# [Information supplied]
=== Begin Enclosure ===
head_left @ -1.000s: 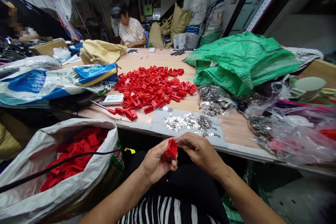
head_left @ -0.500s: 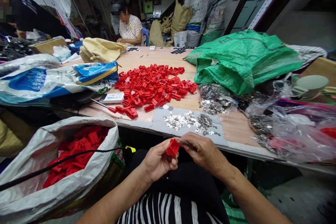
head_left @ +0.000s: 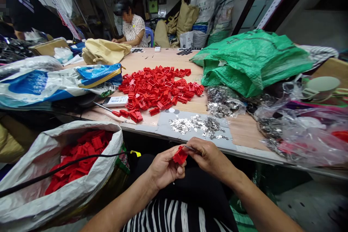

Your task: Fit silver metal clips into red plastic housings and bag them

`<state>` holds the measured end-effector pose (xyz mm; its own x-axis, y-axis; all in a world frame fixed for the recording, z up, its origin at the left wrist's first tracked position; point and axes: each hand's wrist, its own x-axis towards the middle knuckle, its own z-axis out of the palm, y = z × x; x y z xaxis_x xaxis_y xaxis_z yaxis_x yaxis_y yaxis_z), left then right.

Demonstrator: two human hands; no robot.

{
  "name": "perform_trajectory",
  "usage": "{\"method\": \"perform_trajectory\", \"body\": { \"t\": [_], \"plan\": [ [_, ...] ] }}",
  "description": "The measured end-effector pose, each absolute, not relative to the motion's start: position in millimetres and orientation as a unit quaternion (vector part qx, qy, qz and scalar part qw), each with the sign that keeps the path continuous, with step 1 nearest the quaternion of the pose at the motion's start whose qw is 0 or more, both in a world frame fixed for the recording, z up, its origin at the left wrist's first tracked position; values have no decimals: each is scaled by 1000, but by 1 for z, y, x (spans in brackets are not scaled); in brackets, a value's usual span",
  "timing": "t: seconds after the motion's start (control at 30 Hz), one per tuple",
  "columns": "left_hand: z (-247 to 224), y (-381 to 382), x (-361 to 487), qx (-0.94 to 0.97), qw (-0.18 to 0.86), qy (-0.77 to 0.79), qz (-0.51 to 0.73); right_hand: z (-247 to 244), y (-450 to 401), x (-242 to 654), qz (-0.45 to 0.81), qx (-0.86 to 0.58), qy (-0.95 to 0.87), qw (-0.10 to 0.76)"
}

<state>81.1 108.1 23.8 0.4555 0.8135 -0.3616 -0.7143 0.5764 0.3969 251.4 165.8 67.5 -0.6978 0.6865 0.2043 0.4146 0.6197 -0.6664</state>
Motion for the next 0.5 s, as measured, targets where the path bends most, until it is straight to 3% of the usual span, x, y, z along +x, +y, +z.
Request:
{"method": "perform_trajectory", "body": {
  "t": [0.3,0.5],
  "plan": [
    [24,110,82,94,840,274,458,62,163,250,320,-318,-862,232],
    [21,109,79,103,831,256,483,59,170,256,452,-318,-809,201]
  ]
}}
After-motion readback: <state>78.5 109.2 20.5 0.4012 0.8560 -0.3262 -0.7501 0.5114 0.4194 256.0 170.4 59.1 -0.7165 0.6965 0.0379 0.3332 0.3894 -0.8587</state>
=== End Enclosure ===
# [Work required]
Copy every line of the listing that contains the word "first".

# [Output of the task]
`<state>` holds the measured end-effector pose (xyz mm; its own x-axis, y-axis; all in a world frame fixed for the recording, z up, its origin at the left wrist's first tracked position; point and axes: each hand's wrist, its own x-axis towards the middle knuckle, its own z-axis out of the palm, y = z × x; x y z xaxis_x xaxis_y xaxis_z yaxis_x yaxis_y yaxis_z), left then right.
  "description": "The measured end-effector pose, each absolute, not relative to the motion's start: position in millimetres and orientation as a unit quaternion (vector part qx, qy, qz and scalar part qw), each with the sign that keeps the path continuous, with step 1 nearest the quaternion of the pose at the motion's start whose qw is 0 or more, both in a world frame fixed for the recording, z up, its origin at the left wrist's first tracked position; values have no decimals: each is scaled by 1000, but by 1 for z, y, x (spans in brackets are not scaled); in brackets, a value's usual span",

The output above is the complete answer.